* **Your objective**: In the records below, the line with "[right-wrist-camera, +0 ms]" opens the range and the line with "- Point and" closes it; print that range exactly and nothing else.
Segment Start: Source data
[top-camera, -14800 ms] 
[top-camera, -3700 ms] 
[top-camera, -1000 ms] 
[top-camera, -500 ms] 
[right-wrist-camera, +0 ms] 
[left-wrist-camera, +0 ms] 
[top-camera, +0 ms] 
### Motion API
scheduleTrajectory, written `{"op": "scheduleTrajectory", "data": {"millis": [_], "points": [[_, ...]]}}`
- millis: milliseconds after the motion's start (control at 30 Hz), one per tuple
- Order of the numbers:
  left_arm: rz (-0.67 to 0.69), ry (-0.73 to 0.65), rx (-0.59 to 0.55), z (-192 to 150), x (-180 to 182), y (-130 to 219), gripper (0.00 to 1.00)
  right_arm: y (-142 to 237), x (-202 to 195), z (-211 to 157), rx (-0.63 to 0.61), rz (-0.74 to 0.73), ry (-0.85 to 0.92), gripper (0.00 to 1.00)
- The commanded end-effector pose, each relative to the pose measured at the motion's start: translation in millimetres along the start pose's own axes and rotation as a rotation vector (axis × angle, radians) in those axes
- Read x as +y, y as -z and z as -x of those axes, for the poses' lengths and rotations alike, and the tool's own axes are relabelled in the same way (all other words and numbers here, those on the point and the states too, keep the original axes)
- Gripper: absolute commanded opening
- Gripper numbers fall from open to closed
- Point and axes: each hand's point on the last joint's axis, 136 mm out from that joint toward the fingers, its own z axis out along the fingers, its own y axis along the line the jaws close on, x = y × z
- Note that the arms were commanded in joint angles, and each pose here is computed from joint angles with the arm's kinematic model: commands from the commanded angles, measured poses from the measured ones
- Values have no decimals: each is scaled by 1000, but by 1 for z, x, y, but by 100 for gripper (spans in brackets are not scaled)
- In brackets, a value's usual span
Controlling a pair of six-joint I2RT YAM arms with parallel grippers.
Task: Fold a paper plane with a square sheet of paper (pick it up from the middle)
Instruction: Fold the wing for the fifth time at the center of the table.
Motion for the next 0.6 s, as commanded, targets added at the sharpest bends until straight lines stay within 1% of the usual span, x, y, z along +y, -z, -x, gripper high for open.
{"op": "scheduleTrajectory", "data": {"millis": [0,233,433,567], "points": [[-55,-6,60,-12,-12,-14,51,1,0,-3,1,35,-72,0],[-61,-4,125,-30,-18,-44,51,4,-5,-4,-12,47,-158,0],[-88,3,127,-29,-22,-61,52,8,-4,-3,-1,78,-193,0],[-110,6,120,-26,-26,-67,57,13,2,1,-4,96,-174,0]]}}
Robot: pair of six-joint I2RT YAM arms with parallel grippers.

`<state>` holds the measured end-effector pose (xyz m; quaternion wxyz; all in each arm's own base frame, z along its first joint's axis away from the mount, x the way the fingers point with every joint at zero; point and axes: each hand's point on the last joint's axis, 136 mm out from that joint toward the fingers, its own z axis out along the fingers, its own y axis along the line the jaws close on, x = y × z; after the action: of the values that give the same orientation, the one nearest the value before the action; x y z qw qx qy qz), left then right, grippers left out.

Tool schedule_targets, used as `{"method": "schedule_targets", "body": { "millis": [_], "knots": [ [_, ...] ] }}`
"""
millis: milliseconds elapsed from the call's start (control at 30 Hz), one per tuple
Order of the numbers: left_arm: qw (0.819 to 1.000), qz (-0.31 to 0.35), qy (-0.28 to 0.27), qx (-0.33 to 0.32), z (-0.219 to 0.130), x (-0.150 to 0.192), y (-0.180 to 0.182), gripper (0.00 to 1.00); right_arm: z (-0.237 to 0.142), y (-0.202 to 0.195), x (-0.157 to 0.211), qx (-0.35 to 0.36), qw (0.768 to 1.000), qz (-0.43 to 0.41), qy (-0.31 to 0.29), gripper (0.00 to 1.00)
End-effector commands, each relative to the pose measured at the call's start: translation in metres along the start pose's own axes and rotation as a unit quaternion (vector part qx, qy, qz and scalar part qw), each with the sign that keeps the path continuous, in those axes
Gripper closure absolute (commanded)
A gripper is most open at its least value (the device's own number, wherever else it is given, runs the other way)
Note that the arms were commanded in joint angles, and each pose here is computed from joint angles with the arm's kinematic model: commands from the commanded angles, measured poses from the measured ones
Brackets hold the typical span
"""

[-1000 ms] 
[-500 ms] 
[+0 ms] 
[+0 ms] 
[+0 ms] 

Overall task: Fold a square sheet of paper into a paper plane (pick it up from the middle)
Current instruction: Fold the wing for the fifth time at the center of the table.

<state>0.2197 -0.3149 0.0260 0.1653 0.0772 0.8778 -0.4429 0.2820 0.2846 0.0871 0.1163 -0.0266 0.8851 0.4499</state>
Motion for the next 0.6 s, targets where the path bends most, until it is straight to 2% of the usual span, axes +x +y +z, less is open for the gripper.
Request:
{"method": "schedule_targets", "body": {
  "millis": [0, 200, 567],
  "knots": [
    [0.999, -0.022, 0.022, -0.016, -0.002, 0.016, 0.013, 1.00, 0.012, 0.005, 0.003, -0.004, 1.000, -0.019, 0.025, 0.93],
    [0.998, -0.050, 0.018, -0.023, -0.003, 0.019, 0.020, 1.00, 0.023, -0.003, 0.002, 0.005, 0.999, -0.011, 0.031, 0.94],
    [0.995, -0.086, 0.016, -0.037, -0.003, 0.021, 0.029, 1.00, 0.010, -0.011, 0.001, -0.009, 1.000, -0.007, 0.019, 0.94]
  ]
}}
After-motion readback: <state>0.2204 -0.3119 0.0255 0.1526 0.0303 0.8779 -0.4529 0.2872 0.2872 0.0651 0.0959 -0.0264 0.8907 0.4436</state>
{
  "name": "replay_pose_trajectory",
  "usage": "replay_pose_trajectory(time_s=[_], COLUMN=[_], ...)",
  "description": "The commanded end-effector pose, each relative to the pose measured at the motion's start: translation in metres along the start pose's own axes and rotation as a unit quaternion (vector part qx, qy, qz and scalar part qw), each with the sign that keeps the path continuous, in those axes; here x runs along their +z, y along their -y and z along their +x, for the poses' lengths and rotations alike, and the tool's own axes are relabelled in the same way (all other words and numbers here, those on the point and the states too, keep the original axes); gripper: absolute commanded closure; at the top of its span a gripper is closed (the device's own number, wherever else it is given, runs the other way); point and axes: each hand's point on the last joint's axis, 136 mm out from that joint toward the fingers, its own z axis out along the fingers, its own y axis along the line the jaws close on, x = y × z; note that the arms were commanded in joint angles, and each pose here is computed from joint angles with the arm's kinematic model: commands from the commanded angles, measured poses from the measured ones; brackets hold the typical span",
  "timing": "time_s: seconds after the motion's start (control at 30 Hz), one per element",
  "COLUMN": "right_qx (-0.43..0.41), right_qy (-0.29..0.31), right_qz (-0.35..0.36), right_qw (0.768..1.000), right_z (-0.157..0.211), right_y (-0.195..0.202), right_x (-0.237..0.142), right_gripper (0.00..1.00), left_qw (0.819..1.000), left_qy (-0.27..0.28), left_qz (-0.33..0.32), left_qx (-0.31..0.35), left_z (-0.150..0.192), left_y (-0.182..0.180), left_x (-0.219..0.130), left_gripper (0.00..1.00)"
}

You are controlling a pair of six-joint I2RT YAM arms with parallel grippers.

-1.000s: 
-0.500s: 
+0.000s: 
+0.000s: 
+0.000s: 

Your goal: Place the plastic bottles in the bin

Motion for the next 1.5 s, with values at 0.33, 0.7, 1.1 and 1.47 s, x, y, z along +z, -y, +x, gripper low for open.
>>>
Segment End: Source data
* **Answer space**:
[right-wrist-camera, +0 ms] 
[left-wrist-camera, +0 ms] 
[top-camera, +0 ms] 
### Motion API
scheduleTrajectory, written `{"op": "scheduleTrajectory", "data": {"millis": [_], "points": [[_, ...]]}}`
- millis: milliseconds after the motion's start (control at 30 Hz), one per tuple
- Order of the numbers:
  left_arm: rz (-0.67 to 0.69), ry (-0.73 to 0.65), rx (-0.59 to 0.55), z (-192 to 150), x (-180 to 182), y (-130 to 219), gripper (0.00 to 1.00)
  right_arm: y (-142 to 237), x (-202 to 195), z (-211 to 157), rx (-0.63 to 0.61), rz (-0.74 to 0.73), ry (-0.85 to 0.92), gripper (0.00 to 1.00)
- The commanded end-effector pose, each relative to the pose measured at the motion's start: translation in millimetres along the start pose's own axes and rotation as a rotation vector (axis × angle, radians) in those axes
- Read x as +y, y as -z and z as -x of those axes, for the poses' lengths and rotations alike, and the tool's own axes are relabelled in the same way (all other words and numbers here, those on the point and the states too, keep the original axes)
- Gripper: absolute commanded opening
- Gripper numbers fall from open to closed
- Point and axes: each hand's point on the last joint's axis, 136 mm out from that joint toward the fingers, its own z axis out along the fingers, its own y axis along the line the jaws close on, x = y × z

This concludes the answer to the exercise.